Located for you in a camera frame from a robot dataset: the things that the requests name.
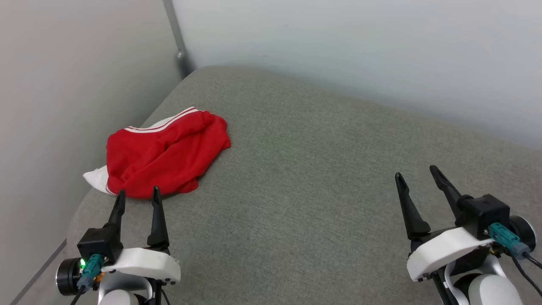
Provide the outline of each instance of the teal connector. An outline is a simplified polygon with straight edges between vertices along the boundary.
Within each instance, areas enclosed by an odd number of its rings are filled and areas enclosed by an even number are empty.
[[[81,273],[81,278],[77,282],[77,288],[81,289],[81,287],[85,286],[83,292],[87,292],[92,287],[92,284],[94,284],[96,276],[100,275],[104,264],[105,261],[101,255],[93,254]]]
[[[503,245],[510,251],[515,258],[522,259],[524,252],[531,252],[529,247],[519,240],[519,237],[500,223],[494,223],[489,226],[489,237],[493,238],[498,244]]]

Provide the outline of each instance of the red cloth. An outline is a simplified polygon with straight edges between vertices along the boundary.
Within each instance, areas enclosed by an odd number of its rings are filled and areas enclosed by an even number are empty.
[[[107,140],[108,191],[132,198],[188,193],[220,152],[231,146],[226,121],[193,107],[150,128],[125,128]]]

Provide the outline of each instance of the gray fabric surface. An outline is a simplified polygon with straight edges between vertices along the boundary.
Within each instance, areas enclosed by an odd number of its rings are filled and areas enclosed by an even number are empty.
[[[432,282],[409,278],[393,179],[403,174],[433,230],[452,226],[431,164],[460,192],[495,195],[542,234],[539,151],[232,67],[191,74],[145,126],[189,106],[226,119],[232,147],[196,191],[164,200],[183,278],[166,287],[172,304],[441,304]],[[88,193],[70,225],[71,254],[113,203]],[[128,201],[125,247],[146,245],[151,211]],[[511,260],[501,263],[524,302],[539,303]],[[525,265],[542,284],[542,272]]]

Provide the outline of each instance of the black cable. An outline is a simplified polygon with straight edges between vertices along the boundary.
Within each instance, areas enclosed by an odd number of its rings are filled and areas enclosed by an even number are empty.
[[[164,291],[164,289],[162,289],[162,294],[164,295],[164,299],[166,300],[167,305],[171,305],[169,303],[169,300],[167,299],[166,292]]]
[[[527,273],[525,273],[525,271],[519,264],[518,259],[512,256],[512,260],[514,261],[514,265],[518,268],[519,273],[521,273],[521,275],[523,275],[523,277],[529,282],[529,284],[531,284],[536,289],[538,294],[542,296],[542,291],[540,291],[540,288],[538,288],[538,286],[534,283],[534,281],[527,275]]]
[[[75,295],[75,298],[73,298],[71,305],[75,305],[77,303],[77,301],[79,300],[79,297],[83,294],[84,290],[85,290],[85,285],[79,288],[79,291],[77,291],[77,294]]]
[[[542,269],[542,264],[534,259],[529,253],[523,252],[523,256],[525,256],[531,263],[535,264],[538,268]]]

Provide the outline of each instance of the white wall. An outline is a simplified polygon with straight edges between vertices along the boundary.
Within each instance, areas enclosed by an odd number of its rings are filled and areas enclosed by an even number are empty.
[[[173,0],[195,66],[261,67],[542,148],[538,0]]]
[[[161,0],[0,2],[2,303],[65,239],[108,135],[180,82],[176,53]]]

■ ■ ■ ■

TASK ITEM:
Make an exact copy of the listing above. Its pictures are not needed.

EXERCISE OUTPUT:
Located for you in a camera frame from a robot dataset: the things that the requests name.
Provide the outline of each instance of the teal connector. An outline is a simplified polygon with straight edges between vertices along the boundary.
Within each instance, areas enclosed by an odd number of its rings are filled and areas enclosed by an even number are empty.
[[[81,273],[81,278],[77,282],[77,288],[81,289],[81,287],[85,286],[83,292],[87,292],[92,287],[92,284],[94,284],[96,276],[100,275],[104,264],[105,261],[101,255],[93,254]]]
[[[503,245],[510,251],[515,258],[522,259],[524,252],[531,252],[529,247],[519,240],[519,237],[500,223],[494,223],[489,226],[489,237],[493,238],[498,244]]]

Provide the outline of each instance of the red cloth. An outline is a simplified polygon with straight edges between vertices along the boundary.
Within each instance, areas enclosed by an odd number of its rings are filled and areas enclosed by an even number are empty.
[[[107,140],[108,191],[132,198],[188,193],[220,152],[231,146],[226,121],[193,107],[150,128],[125,128]]]

Provide the outline of each instance of the gray fabric surface. An outline is a simplified polygon with straight edges between vertices along the boundary.
Within each instance, areas enclosed by an odd number of its rings are filled and areas enclosed by an even number are empty.
[[[432,282],[409,278],[393,179],[403,174],[433,230],[452,226],[431,164],[460,192],[495,195],[542,234],[539,151],[232,67],[191,74],[145,126],[189,106],[226,119],[232,147],[196,191],[164,200],[183,278],[166,287],[172,304],[441,304]],[[88,193],[70,225],[71,254],[113,203]],[[128,201],[125,247],[146,245],[151,211]],[[511,260],[501,263],[524,302],[539,303]],[[525,265],[542,284],[542,272]]]

Provide the outline of each instance of the black cable. An outline is a simplified polygon with straight edges between vertices along the boundary.
Within each instance, areas enclosed by an odd number of its rings are filled and areas enclosed by an even number are empty.
[[[164,291],[164,289],[162,289],[162,294],[164,295],[164,299],[166,300],[167,305],[171,305],[169,303],[169,300],[167,299],[166,292]]]
[[[527,273],[525,273],[525,271],[519,264],[518,259],[512,256],[512,260],[514,261],[514,265],[518,268],[519,273],[521,273],[521,275],[523,275],[523,277],[529,282],[529,284],[531,284],[536,289],[538,294],[542,296],[542,291],[540,291],[540,288],[538,288],[538,286],[534,283],[534,281],[527,275]]]
[[[75,295],[75,298],[73,298],[71,305],[75,305],[77,303],[77,301],[79,300],[79,297],[83,294],[84,290],[85,290],[85,285],[79,288],[79,291],[77,291],[77,294]]]
[[[542,269],[542,264],[534,259],[529,253],[523,252],[523,256],[525,256],[531,263],[535,264],[538,268]]]

Provide the outline of each instance of the white wall. An outline is a simplified polygon with straight edges between vertices along the boundary.
Within each instance, areas enclosed by an odd number of its rings are filled and areas enclosed by an even number are empty.
[[[173,0],[195,66],[261,67],[542,148],[538,0]]]
[[[161,0],[0,2],[2,303],[65,239],[108,135],[180,82],[176,53]]]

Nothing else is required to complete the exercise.